• Task item
What number of lines in the records below hold the word "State"? Give that number alone.

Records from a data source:
··········
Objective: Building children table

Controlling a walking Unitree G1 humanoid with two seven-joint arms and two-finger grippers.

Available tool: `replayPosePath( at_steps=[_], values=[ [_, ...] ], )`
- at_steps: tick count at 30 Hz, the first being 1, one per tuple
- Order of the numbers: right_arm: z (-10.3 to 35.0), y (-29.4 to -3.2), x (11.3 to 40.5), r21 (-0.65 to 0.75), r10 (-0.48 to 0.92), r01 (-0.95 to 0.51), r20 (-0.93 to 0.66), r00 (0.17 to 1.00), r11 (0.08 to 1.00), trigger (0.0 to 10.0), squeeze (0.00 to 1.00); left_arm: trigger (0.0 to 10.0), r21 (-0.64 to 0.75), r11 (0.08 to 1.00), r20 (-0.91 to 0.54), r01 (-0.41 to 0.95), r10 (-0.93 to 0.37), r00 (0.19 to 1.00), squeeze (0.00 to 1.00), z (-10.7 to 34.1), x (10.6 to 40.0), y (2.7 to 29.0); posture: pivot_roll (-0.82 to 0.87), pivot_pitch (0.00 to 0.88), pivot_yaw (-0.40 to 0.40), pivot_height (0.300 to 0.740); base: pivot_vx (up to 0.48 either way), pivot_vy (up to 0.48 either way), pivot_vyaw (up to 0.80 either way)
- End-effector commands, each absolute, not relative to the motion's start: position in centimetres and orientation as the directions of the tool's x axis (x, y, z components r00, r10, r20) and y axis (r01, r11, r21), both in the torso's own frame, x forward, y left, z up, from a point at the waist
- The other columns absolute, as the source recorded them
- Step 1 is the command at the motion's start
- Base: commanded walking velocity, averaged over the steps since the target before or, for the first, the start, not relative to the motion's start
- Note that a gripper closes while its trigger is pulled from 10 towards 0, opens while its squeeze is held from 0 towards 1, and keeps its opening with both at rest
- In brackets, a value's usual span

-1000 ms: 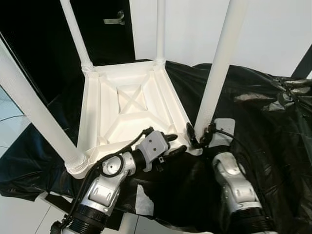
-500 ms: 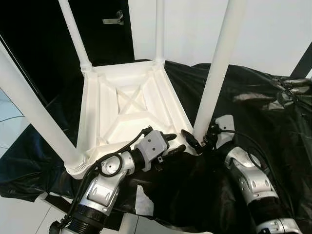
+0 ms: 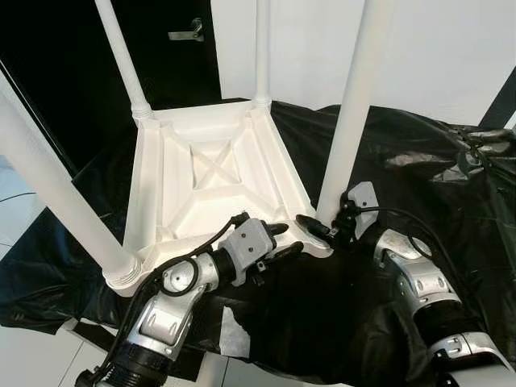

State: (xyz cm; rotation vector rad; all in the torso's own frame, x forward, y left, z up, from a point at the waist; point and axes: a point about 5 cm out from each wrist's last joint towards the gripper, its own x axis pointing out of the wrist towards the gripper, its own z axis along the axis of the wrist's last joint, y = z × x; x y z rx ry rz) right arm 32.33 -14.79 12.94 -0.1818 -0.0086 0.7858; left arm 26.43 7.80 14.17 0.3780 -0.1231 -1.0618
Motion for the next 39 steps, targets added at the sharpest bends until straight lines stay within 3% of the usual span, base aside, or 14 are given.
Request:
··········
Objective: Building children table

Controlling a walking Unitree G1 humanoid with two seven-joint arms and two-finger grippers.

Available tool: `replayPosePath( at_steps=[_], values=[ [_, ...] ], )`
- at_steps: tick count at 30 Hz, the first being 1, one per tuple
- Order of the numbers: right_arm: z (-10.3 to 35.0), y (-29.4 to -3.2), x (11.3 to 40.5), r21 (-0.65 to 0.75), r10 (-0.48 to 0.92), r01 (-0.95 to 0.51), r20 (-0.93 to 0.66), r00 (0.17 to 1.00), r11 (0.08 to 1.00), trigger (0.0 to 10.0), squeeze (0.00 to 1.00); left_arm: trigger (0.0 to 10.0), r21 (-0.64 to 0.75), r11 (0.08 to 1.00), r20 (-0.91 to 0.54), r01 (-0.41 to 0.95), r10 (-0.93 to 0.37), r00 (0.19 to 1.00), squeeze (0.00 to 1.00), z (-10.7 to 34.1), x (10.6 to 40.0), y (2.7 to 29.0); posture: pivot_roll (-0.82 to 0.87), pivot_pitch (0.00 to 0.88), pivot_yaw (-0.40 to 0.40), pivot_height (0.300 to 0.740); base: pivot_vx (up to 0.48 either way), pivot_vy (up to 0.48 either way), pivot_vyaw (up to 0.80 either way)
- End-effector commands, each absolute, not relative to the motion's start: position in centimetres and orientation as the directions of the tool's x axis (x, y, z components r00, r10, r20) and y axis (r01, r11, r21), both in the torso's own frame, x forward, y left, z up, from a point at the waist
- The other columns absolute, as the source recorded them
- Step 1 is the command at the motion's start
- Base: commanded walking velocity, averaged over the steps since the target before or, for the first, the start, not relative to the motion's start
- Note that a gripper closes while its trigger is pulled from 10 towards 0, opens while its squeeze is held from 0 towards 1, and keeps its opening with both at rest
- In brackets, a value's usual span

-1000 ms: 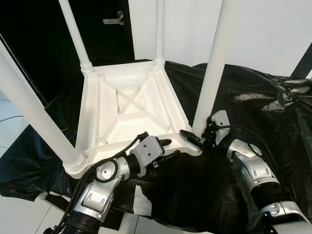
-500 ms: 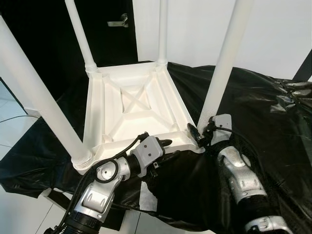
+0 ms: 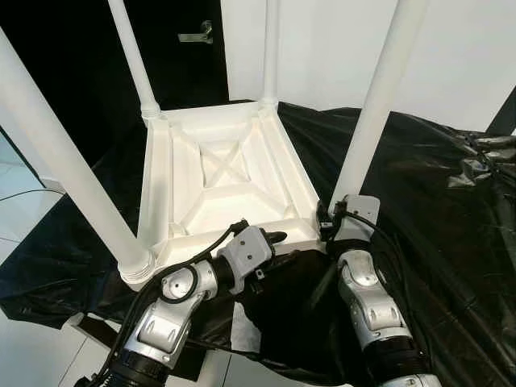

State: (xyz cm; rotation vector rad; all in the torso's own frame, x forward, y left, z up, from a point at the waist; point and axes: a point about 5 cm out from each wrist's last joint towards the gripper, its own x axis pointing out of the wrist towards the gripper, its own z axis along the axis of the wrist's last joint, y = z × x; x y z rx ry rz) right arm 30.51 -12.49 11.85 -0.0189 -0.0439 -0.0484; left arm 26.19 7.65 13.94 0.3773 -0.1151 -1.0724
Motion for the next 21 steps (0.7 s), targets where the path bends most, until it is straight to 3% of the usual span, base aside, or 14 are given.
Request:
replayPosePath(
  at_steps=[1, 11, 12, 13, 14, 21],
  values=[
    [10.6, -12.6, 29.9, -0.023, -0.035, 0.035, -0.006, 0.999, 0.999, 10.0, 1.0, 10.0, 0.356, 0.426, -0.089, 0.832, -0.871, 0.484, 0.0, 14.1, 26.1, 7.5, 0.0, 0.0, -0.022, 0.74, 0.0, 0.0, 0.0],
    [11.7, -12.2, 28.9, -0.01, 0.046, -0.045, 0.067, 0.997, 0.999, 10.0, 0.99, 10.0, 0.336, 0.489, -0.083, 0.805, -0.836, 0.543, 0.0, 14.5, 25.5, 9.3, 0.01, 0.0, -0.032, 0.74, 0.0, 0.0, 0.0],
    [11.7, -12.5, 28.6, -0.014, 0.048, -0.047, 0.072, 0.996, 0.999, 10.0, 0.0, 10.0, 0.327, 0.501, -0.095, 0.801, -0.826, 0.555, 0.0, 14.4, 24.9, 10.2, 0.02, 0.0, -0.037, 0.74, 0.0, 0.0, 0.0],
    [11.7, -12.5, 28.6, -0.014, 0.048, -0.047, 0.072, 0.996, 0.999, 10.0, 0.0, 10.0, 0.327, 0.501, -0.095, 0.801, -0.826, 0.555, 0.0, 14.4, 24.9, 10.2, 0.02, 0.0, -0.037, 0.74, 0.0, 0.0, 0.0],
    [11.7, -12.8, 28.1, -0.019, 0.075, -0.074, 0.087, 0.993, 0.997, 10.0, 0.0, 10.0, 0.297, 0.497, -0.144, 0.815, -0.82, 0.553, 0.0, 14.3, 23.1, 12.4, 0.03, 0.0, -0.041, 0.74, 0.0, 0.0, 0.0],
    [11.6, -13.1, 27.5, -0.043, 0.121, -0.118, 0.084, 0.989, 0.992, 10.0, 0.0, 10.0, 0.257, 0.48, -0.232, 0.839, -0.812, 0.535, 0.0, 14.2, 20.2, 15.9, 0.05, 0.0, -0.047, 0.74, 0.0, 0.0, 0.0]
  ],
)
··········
• Your solution
2